Section 2. During the term of Employee’s employment with Employer and for a period of
twelve (12) months after termination of the Employee’s employment with the Employer for any reason,
Employee will not: (i) employ, hire, solicit, induce or identify for employment or attempt to
employ, hire, solicit, induce or identify for employment, directly or indirectly, any employee(s)
of the Employer to leave his or her employment and became an employee, consultant or representative
of any other entity including, but not limited to, Employee’s new employer, if any; and/or (ii)
solicit, aid in or encourage the solicitation of, contract with, aid in or encourage the
contracting
with, service, or contact any person or entity which is or was, within the two (2) years prior to
Employee’s termination of employment with Employer, a customer or client of Employer, for purposes
of marketing, offering or selling a product or service competitive with Employer.
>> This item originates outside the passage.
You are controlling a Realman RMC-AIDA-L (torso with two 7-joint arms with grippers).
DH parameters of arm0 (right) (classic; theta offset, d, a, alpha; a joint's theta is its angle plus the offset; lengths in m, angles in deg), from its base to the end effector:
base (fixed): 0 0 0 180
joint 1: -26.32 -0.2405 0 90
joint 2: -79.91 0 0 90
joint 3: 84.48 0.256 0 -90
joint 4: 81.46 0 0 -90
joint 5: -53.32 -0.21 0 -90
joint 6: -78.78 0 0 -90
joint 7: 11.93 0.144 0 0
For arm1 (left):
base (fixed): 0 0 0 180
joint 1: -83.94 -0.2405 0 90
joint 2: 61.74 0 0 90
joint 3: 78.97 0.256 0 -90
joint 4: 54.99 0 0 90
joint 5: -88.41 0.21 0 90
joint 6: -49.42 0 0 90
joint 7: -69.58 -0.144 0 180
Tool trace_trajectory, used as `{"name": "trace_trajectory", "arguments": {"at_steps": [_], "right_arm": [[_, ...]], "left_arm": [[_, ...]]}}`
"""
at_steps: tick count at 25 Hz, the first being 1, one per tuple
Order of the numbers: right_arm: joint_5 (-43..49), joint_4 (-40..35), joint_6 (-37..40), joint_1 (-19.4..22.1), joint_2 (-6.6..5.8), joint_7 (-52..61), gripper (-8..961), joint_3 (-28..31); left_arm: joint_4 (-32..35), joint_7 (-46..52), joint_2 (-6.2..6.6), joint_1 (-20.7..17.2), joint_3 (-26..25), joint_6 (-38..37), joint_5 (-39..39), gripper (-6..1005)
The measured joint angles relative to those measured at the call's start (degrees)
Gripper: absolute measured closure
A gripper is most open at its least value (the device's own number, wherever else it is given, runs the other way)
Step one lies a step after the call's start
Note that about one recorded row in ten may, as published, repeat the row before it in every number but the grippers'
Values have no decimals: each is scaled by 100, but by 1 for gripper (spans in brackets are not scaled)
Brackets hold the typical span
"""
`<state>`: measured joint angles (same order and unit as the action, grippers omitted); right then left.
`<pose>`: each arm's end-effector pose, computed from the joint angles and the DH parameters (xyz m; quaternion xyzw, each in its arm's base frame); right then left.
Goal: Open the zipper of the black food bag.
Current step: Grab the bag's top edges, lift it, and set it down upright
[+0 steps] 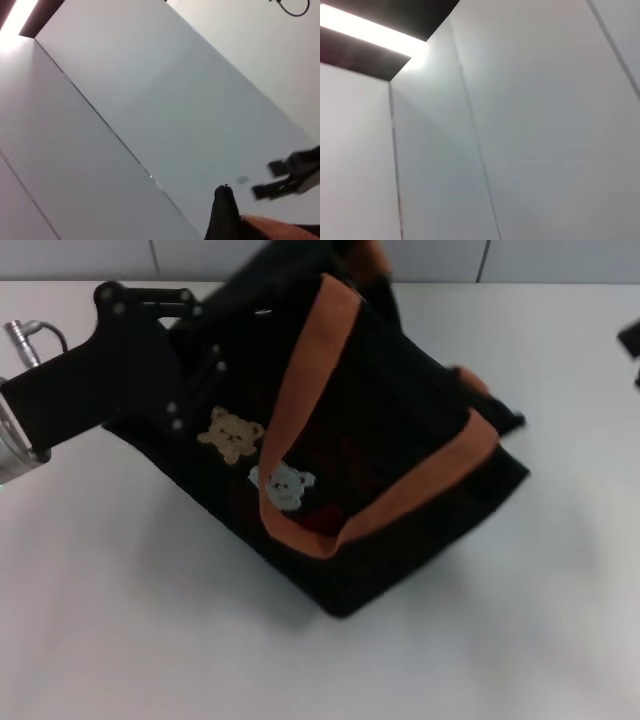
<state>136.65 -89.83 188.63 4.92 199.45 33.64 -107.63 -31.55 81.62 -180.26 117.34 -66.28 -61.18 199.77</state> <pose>0.2761 0.2575 0.0220 -0.7274 0.1430 0.5818 0.3346 -0.2359 0.3070 0.0306 -0.8172 0.2562 -0.3828 0.3464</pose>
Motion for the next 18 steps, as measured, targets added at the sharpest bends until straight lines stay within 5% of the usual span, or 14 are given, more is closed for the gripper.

Section 3. For the period of twelve (12) months immediately following the end of
Employee’s employment by Employer, Employee will inform each new employer, prior to accepting
employment, of the existence of this Agreement and provide that employer with a copy of this
Agreement.
Section 4. Employee understands and agrees that the provisions of this section shall
not prevent Employee from acquiring or holding publicly traded stock or other publicly traded
securities of a business, so long as Employee’s ownership does not exceed 1% percent of the
outstanding securities of such company of the same class as those held by Employee or from engaging
in any activity or having an ownership interest in any business that is reviewed by the Board of
Directors of Employer.
Section 5. Employee acknowledges that the time, geographic and scope of activity
limitations set forth herein are reasonable and necessary to protect the Employer’s legitimate
business interests. However, if in any judicial proceeding a court refuses to enforce this
Agreement, whether because the time limitation is too long or because the restrictions contained
herein are more extensive (whether as to geographic area, scope of activity or otherwise) than is
necessary to protect the legitimate business interests of Employer, it is expressly understood and
agreed between the parties hereto that this Agreement is deemed modified to the extent necessary to
permit this Agreement to be enforced in any such proceedings.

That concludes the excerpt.